[[ The data open ]]

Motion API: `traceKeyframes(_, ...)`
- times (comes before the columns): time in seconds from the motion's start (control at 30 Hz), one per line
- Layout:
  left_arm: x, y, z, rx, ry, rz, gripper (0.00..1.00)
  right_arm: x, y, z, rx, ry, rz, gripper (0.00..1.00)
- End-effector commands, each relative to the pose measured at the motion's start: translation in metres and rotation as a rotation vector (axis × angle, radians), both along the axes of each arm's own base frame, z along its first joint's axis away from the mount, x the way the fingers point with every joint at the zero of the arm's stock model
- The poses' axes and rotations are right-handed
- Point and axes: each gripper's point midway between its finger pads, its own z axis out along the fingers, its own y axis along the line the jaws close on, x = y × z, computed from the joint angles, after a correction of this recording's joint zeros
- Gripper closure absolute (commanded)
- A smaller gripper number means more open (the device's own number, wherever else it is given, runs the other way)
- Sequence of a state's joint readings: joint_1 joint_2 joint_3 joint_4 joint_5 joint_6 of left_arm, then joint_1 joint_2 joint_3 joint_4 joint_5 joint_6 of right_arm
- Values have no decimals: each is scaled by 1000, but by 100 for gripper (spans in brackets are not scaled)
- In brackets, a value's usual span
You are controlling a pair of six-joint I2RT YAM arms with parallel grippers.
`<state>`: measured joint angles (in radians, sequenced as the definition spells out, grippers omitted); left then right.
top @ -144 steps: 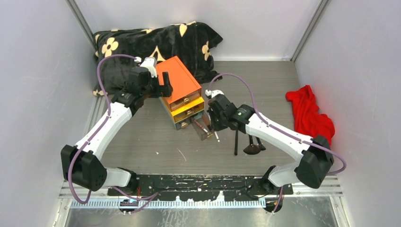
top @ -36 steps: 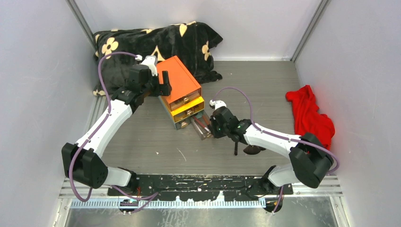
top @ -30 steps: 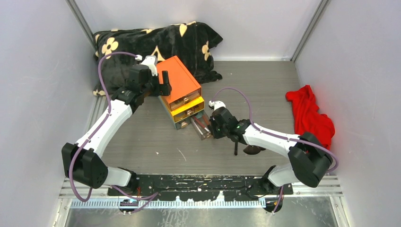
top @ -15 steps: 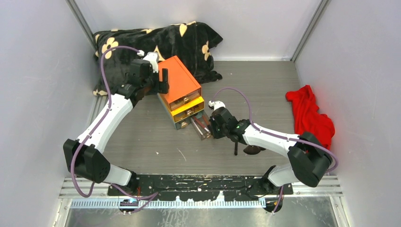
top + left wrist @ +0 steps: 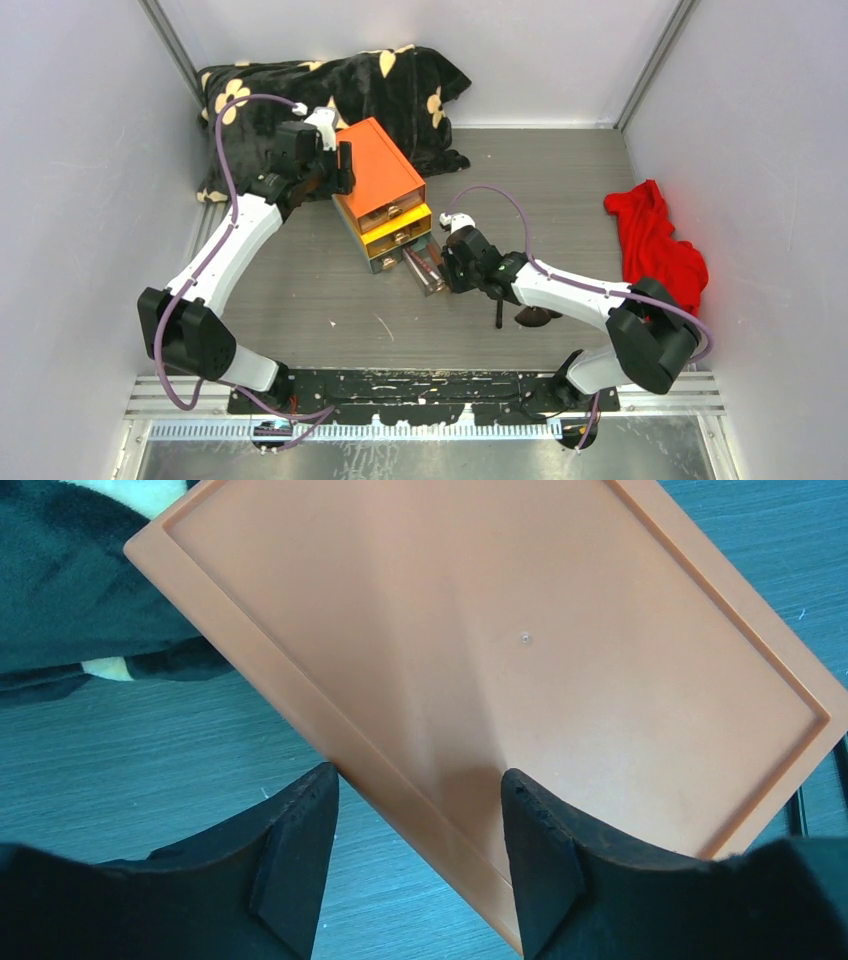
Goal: Organize the makeup
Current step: Close the drawer in the storage box.
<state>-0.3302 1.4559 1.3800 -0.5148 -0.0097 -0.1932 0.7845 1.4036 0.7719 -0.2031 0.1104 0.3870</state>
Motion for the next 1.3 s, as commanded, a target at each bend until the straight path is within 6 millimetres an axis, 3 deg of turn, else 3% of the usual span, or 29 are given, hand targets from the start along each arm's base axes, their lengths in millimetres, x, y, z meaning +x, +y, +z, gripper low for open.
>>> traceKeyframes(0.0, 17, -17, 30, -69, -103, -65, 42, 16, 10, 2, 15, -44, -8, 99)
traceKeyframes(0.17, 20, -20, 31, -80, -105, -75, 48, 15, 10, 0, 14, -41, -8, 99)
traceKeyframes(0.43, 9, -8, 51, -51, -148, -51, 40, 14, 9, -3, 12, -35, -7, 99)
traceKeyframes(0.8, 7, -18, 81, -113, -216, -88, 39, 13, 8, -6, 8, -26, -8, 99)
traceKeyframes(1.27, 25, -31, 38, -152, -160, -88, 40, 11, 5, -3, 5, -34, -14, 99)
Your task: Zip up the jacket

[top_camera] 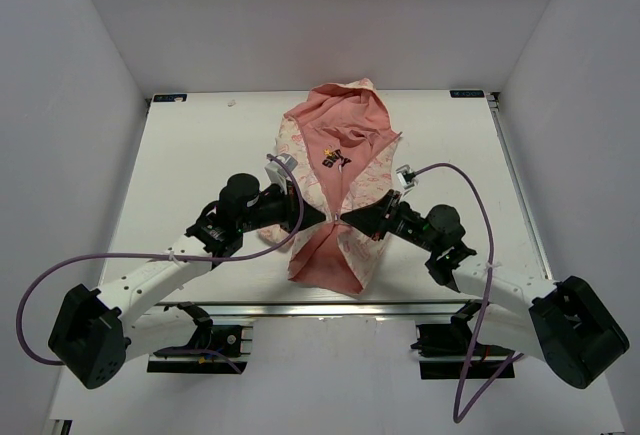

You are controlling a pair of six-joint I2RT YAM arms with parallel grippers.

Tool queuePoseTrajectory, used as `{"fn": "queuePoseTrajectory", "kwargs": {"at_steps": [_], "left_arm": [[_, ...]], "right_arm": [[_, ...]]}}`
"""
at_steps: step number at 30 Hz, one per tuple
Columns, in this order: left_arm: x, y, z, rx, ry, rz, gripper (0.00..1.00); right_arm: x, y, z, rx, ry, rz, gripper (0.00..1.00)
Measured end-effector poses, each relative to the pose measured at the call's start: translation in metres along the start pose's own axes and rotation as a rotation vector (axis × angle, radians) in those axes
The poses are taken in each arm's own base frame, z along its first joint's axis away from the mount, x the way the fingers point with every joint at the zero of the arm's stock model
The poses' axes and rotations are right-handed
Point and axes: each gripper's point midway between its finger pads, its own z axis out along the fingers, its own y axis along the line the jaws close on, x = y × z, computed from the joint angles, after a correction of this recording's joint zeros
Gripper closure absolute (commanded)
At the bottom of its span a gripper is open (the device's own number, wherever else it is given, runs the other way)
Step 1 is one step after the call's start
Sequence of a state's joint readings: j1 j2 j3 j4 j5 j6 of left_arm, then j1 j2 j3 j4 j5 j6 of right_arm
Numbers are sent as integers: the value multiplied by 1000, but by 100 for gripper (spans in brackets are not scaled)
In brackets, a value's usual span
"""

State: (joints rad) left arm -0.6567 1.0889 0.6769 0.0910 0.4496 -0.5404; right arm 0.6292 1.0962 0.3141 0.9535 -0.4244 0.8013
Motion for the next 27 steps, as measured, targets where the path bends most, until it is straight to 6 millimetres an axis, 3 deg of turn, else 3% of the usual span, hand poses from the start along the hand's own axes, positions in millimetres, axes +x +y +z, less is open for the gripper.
{"fn": "queuePoseTrajectory", "kwargs": {"at_steps": [18, 22, 24, 27], "left_arm": [[22, 1, 0, 20, 71, 104, 99], [29, 7, -2, -13, 97, 89, 65], [33, 10, -2, -32, 116, 72, 55], [37, 12, -1, -42, 130, 44, 51]], "right_arm": [[2, 2, 10, 3, 92, -17, 100], [11, -3, 8, 17, 137, -25, 100], [14, -5, 7, 24, 152, -28, 100], [19, -6, 5, 25, 174, -23, 100]]}}
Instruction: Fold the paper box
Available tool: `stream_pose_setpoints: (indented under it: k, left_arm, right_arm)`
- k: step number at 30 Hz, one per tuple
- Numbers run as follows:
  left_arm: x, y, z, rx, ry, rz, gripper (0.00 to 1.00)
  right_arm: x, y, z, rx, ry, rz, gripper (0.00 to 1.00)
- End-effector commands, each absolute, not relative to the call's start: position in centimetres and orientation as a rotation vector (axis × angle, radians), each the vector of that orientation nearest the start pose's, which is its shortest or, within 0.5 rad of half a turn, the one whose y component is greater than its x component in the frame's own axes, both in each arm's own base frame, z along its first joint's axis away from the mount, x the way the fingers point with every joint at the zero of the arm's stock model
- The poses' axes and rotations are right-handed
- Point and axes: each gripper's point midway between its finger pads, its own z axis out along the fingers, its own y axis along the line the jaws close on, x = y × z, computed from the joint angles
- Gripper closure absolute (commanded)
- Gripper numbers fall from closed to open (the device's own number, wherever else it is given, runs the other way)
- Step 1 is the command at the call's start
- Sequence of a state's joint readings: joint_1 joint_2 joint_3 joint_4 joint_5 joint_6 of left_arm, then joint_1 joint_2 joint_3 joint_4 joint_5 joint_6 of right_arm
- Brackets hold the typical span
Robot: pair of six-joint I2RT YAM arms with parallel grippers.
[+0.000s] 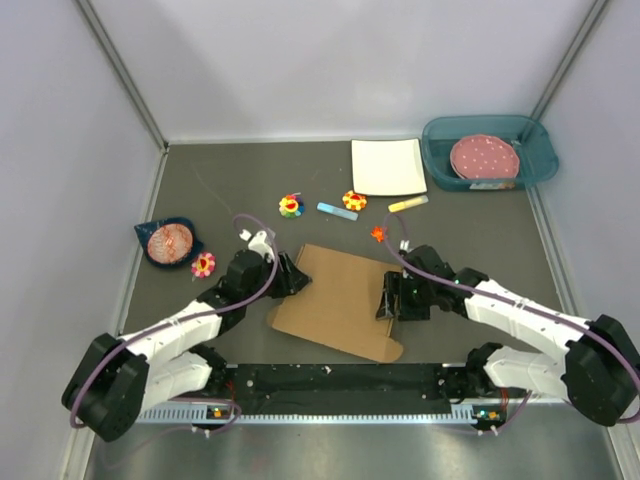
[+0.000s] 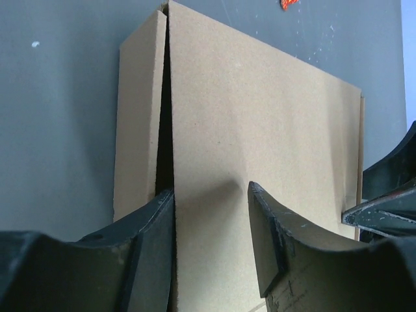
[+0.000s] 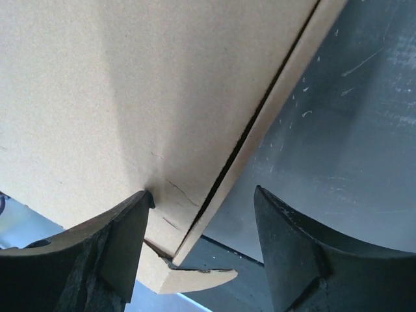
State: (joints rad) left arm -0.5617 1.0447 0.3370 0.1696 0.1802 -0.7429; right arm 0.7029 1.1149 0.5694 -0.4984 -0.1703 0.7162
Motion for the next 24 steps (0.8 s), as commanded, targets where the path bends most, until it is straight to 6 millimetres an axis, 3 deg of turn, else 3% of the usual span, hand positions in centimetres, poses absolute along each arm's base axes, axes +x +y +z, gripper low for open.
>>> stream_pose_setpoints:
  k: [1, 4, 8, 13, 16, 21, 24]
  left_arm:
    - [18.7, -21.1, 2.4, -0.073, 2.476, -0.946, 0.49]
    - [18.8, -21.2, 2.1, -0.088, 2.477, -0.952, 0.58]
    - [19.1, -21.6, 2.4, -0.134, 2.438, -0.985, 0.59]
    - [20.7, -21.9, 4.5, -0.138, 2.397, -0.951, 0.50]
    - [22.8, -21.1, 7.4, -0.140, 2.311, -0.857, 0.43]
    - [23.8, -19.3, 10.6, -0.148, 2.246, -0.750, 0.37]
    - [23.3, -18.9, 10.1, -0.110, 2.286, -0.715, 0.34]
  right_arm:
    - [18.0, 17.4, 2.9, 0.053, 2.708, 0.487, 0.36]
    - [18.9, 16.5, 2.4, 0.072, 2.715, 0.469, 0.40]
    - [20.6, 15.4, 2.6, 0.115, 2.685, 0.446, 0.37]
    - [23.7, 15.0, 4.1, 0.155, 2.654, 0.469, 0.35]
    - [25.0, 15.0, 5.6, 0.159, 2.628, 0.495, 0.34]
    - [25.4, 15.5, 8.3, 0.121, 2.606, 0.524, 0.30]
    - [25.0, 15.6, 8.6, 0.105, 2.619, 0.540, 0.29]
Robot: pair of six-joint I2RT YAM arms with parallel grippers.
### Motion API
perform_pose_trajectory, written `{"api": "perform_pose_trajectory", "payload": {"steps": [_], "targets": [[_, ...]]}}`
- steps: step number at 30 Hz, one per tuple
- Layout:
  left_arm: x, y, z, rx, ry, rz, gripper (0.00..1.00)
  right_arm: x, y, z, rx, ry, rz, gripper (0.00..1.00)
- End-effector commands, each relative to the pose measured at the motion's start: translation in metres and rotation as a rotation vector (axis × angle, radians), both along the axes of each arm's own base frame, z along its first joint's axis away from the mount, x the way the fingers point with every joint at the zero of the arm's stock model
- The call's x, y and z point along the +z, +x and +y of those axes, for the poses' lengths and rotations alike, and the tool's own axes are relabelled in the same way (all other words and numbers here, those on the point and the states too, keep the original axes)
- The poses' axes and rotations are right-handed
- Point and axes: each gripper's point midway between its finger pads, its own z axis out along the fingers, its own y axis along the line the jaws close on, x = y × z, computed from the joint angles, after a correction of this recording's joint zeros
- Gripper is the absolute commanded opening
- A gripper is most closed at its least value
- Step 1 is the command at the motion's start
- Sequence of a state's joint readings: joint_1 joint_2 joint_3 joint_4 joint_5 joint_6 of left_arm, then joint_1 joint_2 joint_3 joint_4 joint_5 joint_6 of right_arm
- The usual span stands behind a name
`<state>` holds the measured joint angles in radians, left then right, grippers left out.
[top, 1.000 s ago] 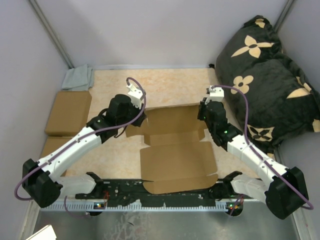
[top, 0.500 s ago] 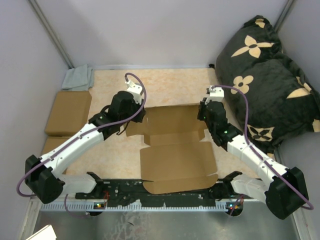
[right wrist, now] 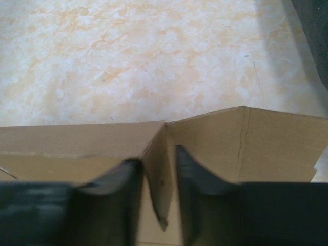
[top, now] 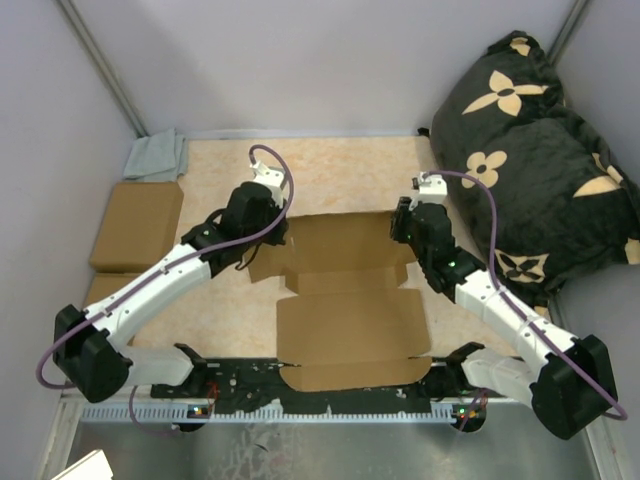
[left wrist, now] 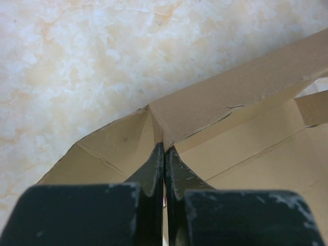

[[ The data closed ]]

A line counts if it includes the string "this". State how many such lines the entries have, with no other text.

4